Friday, October 9, 2009

My Scary Dream

Several nights past, I had this dream, that still haunts me a bit. I am often able to sort of analyze my dreams with interesting results, as most of you probably already know. However, I seem to be having trouble making progress with this one.

Robert and I had gone to live with his distant relatives (the Lippincotts who had not left Europe) on their plantation in Europe. It was somewhat like the Lippincott farmhouse in Blair, only huge and sprawling. The main building was in a German colonial farmhouse style

The rest of the building was much more like a Mediterranean farm.

The land was also very similar to the land in this photo. Only there was a stone bridge over a trench. And between the German colonial part and the fence in the back there was a large plaster arch. Also there was an abandoned tower, that figured into the dream's general feel, but I never went into, to the far left on this picture.

The land also had more crops. To its left there were some corn fields, as are so numerous in Iowa and Nebraska. Complete with dirt/gravel paths. Not the green time of year, though all the other crops were green and flourishing... they were more...

To its right, and through most of the back field there were tomatoes and grapes.

The house had a basement with all sorts of valuable history, but it was also dusty and creepy. It had a gaudy sliding glass door. Like the doors on a Carousel.

But the happiest part, for me, was the flower garden. It was like the Secret Garden, only not walled up.

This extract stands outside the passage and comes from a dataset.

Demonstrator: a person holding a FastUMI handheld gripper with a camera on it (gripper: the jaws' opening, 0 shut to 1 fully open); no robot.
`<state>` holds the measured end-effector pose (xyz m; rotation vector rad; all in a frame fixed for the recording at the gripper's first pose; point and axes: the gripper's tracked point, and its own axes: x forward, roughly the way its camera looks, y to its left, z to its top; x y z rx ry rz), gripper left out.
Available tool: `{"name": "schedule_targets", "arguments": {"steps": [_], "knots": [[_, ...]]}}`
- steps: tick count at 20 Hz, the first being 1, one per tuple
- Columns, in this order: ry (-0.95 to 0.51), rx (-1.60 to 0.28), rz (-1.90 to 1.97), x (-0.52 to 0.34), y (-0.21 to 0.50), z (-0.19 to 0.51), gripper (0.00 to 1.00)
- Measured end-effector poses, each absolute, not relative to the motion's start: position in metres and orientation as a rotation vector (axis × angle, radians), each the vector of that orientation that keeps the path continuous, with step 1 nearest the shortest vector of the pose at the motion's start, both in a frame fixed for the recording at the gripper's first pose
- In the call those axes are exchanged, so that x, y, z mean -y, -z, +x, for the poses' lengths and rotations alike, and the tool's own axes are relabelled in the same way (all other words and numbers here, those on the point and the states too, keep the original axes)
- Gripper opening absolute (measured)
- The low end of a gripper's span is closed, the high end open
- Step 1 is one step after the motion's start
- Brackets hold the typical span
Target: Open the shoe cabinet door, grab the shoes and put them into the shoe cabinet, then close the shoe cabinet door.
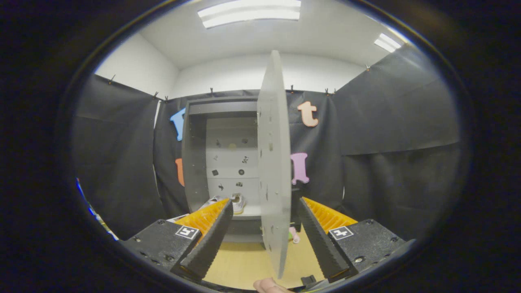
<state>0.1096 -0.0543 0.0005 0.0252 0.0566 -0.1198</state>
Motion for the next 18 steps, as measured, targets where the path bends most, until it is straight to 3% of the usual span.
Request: {"name": "schedule_targets", "arguments": {"steps": [4,9,18], "knots": [[0.219,-0.059,-0.002,0.121,-0.003,0.095,1.0],[0.301,-0.119,-0.041,0.187,0.02,0.136,1.0],[0.287,-0.16,-0.07,0.194,0.051,0.208,1.0]]}}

In short this place was kind of like paradise. We had a cook and a maid. And I helped with all of the chores and stayed merrily busy. At night I would learn things from the cook, and he would also tell me stories. He was in his forties, a merry sort of mischievous man. He kind of reminded me of Marc mixed with Long John Silver.

Not long after we arrived at this place, however, but Bob got a computer job that required him to travel nearly all of the time. Before he left Bob showed me a flower he had planted me in the garden, he told me it was "our flower" and I should visit it every time I missed him. It was even better than that picture, though. It was tall and strong.

So every few hours I would sneak off from my chores and visit it.

This dream went on for what seemed like quite a while in this same fashion.

Then one night Long Marc Silver told me about the plantation's ghost. He said it was Robert's far off distantly Grandpa Euripides. The man had been working in the basement one day, and mysteriously disappeared never to be seen again. Ever since the basement had been used only as a storage room which was haunted by Euripides. In fact many of the servants, including Long Marc Silver, had met him on numerous occasions and always found him to be friendly but quiet, inclined to tip his hat and then hurry on his way whistling. It had long been considered good luck to see him.

The next day as I was visiting "our flower" I felt the need to use the facilities. After having accomplished this, I despondently hurried out the door again. I was so missing Robert, that it took me about thirty feet of walking to realize I had gone out the wrong door. I was in the cornfields, and something didn't feel right about them to me. So I made a wide circle around, through the vineyards, toward the garden.

As I was making my way toward the bridge, I saw an old man and immediately put together that it was Grandpa Euripides. I was overjoyed to see him.

He dressed sort of like Sherlock Holmes, minus the hat. And he looked like the Grandpa from Moonstruck only paler.

I ran up to greet him, but to my surprise he didn't seem to like me. He seemed very distracted and determined about something. And he kept looking over at the tower. I was worried that I had the wrong guy, so I tried to speak his name. But, as so often happens in my dreams, I could not get the words out. Finally I managed a "Euri" at which point he shushed me quietly and nodded. He then walked quickly toward the arch.

I suddenly realized that this was a reenactment of the day he had died, and he didn't know what was about to happen. I put together that he was still a detective, that he had never retired as he had told his family he had, but rather he had just gone undercover. I determined to figure out the mystery, and "save his life and his soul" in the process.

I ran into the arch hoping to go around it and hide to wait for him. There I found "a bandit" hiding. I decided he must be the killer and I determined to stop him. However, as soon as he saw me he began shooting me. I didn't die, and there were no physical wounds, but the shots were still horribly painful. These were "ghost bullets" so I determined the bandit was also a ghost for sure. However when I ran to warn Euripides, and he saw the bandit after me, he too started firing at me. It turns out the bandit was not a bandit but rather his partner.

I was in a huge amount of pain by now, and I couldn't take any more bullets. So I started running, with them close behind reloading their guns as they ran. I ran to the basement door and hurriedly pulled it open. Only to feel a greater evil lurking within. I realized then that they were following me, thinking I was the one they were after, only to fall into his trap thanks to me. Grandpa Euripides' death had been my fault all along. I was filled with despair, and terrified of the evil I had exposed us all to.

That's when I woke up, still terrified for about a hour. Though I couldn't place my finger on precisely what had scared me that much.